## PROBLEM TO WORK ON
Scan the data below for the string "laid". Show every line where it turns up.

Dataset excerpts
----
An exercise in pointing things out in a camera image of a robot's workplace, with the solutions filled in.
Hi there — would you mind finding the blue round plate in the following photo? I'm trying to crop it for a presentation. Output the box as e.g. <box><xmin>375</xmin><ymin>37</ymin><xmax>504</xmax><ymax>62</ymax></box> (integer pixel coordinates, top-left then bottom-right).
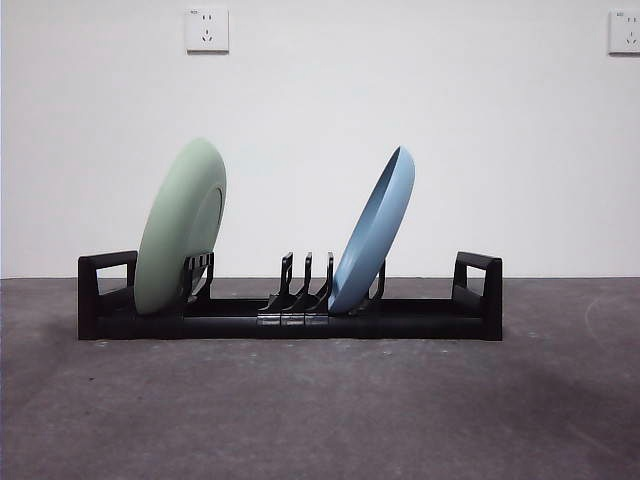
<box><xmin>326</xmin><ymin>145</ymin><xmax>417</xmax><ymax>317</ymax></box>

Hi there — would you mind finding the green round plate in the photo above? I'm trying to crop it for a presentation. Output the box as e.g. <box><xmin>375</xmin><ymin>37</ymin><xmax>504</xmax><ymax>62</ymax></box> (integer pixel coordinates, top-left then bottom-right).
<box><xmin>133</xmin><ymin>137</ymin><xmax>228</xmax><ymax>317</ymax></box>

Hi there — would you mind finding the black plate rack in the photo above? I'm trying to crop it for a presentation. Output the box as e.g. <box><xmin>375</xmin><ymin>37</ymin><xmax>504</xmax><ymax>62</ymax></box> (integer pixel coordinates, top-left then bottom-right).
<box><xmin>76</xmin><ymin>249</ymin><xmax>504</xmax><ymax>343</ymax></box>

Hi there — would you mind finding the white wall socket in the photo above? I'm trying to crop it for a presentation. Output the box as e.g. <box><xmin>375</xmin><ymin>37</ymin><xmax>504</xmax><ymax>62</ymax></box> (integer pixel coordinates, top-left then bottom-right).
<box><xmin>185</xmin><ymin>7</ymin><xmax>231</xmax><ymax>55</ymax></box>
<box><xmin>607</xmin><ymin>10</ymin><xmax>640</xmax><ymax>57</ymax></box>

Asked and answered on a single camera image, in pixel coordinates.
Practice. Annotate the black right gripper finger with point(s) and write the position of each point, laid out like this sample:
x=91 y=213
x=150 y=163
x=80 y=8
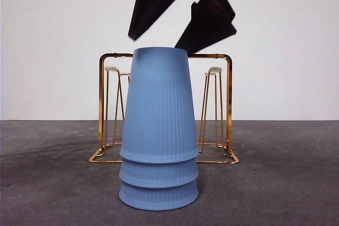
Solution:
x=153 y=1
x=209 y=22

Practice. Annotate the blue ribbed plastic cup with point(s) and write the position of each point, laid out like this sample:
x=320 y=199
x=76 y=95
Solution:
x=159 y=198
x=159 y=104
x=159 y=173

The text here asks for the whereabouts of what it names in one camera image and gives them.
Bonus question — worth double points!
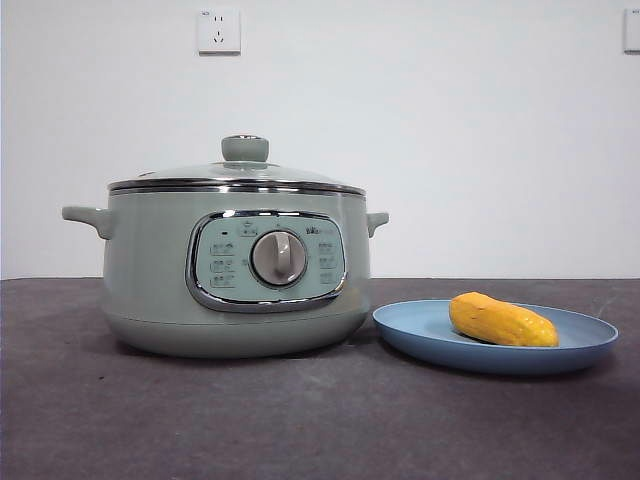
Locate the white wall plate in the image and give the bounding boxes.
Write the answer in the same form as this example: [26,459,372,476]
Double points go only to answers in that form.
[623,8,640,55]

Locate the blue round plate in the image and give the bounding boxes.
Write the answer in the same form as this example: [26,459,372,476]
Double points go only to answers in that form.
[372,298,620,375]

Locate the pale green electric steamer pot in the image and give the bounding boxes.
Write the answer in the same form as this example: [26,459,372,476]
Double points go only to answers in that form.
[61,190,390,359]

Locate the glass lid with green knob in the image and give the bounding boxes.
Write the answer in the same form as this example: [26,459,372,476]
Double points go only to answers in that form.
[108,134,366,197]

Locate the white wall socket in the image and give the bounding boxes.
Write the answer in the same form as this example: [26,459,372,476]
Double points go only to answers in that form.
[198,7,242,56]

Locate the yellow corn cob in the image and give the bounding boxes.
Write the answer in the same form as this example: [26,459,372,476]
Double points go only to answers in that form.
[448,292,560,348]

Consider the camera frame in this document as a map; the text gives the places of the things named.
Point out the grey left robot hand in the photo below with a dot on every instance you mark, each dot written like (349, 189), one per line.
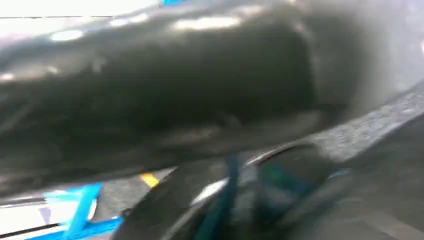
(165, 92)

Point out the yellow floor tape outline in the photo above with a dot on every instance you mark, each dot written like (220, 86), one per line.
(149, 180)

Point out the blue metal shelf rack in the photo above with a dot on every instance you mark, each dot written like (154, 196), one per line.
(81, 212)

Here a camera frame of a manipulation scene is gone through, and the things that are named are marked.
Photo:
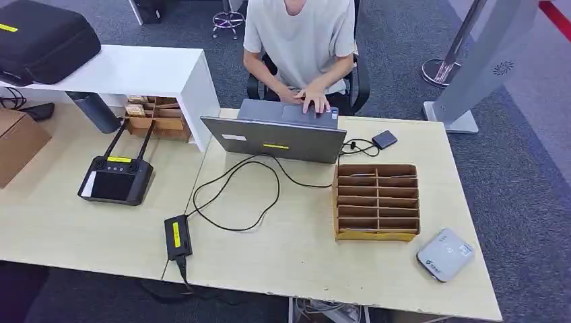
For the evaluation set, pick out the person's left hand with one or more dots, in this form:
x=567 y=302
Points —
x=314 y=98

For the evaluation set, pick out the person's right hand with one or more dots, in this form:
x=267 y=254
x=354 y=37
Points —
x=289 y=96

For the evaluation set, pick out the black office chair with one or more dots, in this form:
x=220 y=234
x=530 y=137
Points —
x=361 y=89

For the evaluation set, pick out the grey laptop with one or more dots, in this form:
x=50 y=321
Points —
x=276 y=142

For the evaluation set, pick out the person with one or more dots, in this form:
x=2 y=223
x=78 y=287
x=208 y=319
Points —
x=303 y=44

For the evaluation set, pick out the small black external drive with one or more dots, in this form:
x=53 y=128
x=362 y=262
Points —
x=384 y=139

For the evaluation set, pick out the chrome stool base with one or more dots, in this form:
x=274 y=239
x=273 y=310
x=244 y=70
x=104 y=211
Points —
x=228 y=19

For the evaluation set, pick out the wooden box with compartments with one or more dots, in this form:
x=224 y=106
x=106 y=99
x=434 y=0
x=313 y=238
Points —
x=165 y=127

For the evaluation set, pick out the white desk shelf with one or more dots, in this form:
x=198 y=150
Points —
x=142 y=69

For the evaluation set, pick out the slotted wooden card box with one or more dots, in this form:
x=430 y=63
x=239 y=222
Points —
x=374 y=235

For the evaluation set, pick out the black cabinet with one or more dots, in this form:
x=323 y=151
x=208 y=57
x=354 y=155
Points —
x=147 y=11

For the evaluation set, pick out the grey kiosk stand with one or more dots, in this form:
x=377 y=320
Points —
x=481 y=58

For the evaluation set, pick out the black power adapter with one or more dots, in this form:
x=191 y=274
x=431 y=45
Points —
x=184 y=237

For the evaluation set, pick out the dark grey cylinder bottle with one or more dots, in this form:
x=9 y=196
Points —
x=95 y=112

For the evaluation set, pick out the black remote controller with antennas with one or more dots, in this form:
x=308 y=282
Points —
x=113 y=185

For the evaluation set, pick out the black carrying case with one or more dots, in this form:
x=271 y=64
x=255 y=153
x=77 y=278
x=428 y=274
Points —
x=42 y=42

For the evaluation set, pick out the brown cardboard box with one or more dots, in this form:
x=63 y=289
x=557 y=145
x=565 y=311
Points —
x=18 y=147

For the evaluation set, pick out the chrome stanchion post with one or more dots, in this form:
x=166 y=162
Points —
x=437 y=71

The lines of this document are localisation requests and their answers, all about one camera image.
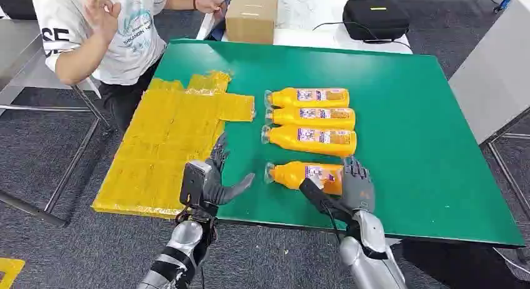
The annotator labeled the grey bench with metal frame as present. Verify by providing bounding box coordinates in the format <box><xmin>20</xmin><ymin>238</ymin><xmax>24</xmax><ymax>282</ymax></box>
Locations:
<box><xmin>0</xmin><ymin>18</ymin><xmax>113</xmax><ymax>228</ymax></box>

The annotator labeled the cardboard box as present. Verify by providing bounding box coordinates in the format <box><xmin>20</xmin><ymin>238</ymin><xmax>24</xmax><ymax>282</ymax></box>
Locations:
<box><xmin>224</xmin><ymin>0</ymin><xmax>279</xmax><ymax>45</ymax></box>

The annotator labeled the orange drink bottle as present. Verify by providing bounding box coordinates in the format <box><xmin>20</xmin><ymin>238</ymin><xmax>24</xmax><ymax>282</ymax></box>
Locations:
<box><xmin>264</xmin><ymin>107</ymin><xmax>357</xmax><ymax>131</ymax></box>
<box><xmin>261</xmin><ymin>124</ymin><xmax>358</xmax><ymax>158</ymax></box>
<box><xmin>264</xmin><ymin>160</ymin><xmax>345</xmax><ymax>196</ymax></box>
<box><xmin>264</xmin><ymin>87</ymin><xmax>351</xmax><ymax>109</ymax></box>

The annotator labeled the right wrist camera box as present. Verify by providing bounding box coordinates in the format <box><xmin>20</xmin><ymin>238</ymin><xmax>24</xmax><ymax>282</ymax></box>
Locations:
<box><xmin>299</xmin><ymin>177</ymin><xmax>345</xmax><ymax>215</ymax></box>

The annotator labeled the black bag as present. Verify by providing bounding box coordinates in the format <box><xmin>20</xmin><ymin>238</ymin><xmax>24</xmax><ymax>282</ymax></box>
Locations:
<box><xmin>0</xmin><ymin>0</ymin><xmax>38</xmax><ymax>21</ymax></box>

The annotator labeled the person's hand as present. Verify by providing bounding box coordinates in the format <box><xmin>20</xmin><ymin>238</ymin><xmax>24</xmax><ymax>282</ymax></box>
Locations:
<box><xmin>84</xmin><ymin>0</ymin><xmax>123</xmax><ymax>41</ymax></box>
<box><xmin>194</xmin><ymin>0</ymin><xmax>227</xmax><ymax>15</ymax></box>

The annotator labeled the black carrying case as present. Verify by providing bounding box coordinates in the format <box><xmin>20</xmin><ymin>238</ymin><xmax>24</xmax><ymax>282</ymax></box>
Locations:
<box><xmin>342</xmin><ymin>0</ymin><xmax>411</xmax><ymax>43</ymax></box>

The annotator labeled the grey table with metal legs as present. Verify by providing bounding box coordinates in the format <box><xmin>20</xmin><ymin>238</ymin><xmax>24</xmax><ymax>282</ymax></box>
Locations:
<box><xmin>448</xmin><ymin>0</ymin><xmax>530</xmax><ymax>223</ymax></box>

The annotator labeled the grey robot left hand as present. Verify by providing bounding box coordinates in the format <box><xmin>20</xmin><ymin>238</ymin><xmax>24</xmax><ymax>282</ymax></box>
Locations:
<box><xmin>202</xmin><ymin>132</ymin><xmax>256</xmax><ymax>208</ymax></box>

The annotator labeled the person's right hand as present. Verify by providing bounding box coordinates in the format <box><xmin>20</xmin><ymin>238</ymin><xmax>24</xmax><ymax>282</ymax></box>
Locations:
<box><xmin>84</xmin><ymin>0</ymin><xmax>123</xmax><ymax>41</ymax></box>

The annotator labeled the person's left hand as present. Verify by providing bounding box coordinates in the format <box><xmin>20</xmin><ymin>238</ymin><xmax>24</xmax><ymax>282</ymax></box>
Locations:
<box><xmin>194</xmin><ymin>0</ymin><xmax>227</xmax><ymax>15</ymax></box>

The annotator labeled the white table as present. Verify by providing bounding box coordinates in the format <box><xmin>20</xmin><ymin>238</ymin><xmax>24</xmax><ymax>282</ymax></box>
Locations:
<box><xmin>196</xmin><ymin>0</ymin><xmax>414</xmax><ymax>55</ymax></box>

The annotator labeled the dark laptop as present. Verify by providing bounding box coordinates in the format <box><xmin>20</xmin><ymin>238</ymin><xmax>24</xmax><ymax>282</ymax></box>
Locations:
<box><xmin>207</xmin><ymin>0</ymin><xmax>234</xmax><ymax>42</ymax></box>

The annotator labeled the green mat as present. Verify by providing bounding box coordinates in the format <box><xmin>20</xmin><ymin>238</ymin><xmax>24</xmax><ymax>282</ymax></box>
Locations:
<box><xmin>151</xmin><ymin>38</ymin><xmax>526</xmax><ymax>247</ymax></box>

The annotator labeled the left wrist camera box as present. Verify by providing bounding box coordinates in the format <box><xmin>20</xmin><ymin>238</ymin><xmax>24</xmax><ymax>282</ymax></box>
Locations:
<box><xmin>179</xmin><ymin>160</ymin><xmax>213</xmax><ymax>208</ymax></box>

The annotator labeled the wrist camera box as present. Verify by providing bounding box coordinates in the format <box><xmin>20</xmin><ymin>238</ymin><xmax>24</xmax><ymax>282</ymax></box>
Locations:
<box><xmin>179</xmin><ymin>160</ymin><xmax>213</xmax><ymax>208</ymax></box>
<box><xmin>299</xmin><ymin>177</ymin><xmax>345</xmax><ymax>215</ymax></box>

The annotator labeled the person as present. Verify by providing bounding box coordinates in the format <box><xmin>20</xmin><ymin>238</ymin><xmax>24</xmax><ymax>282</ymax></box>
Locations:
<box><xmin>32</xmin><ymin>0</ymin><xmax>227</xmax><ymax>131</ymax></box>

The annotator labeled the black cable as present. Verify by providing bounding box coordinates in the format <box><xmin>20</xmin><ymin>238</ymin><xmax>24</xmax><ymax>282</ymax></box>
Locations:
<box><xmin>311</xmin><ymin>21</ymin><xmax>413</xmax><ymax>50</ymax></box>

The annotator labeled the yellow sheet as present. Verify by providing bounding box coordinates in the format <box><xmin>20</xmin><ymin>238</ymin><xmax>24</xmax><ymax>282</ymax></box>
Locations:
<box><xmin>91</xmin><ymin>70</ymin><xmax>256</xmax><ymax>220</ymax></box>

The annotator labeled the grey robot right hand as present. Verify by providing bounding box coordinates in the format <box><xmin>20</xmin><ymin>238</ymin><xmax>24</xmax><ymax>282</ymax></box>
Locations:
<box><xmin>331</xmin><ymin>156</ymin><xmax>376</xmax><ymax>222</ymax></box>

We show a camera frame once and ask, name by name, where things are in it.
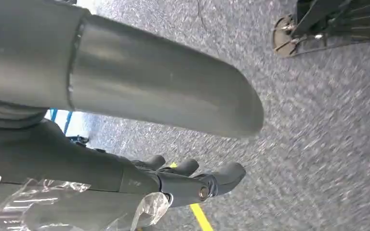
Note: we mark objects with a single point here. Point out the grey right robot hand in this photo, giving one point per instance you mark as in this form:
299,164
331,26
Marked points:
----
## ANSWER BOX
Practice. Annotate the black right gripper finger with point(s) and write the position of each point, laid out like this sample:
Practice. Annotate the blue ribbed plastic cup with point(s) and write the position of each point, laid out like this sample:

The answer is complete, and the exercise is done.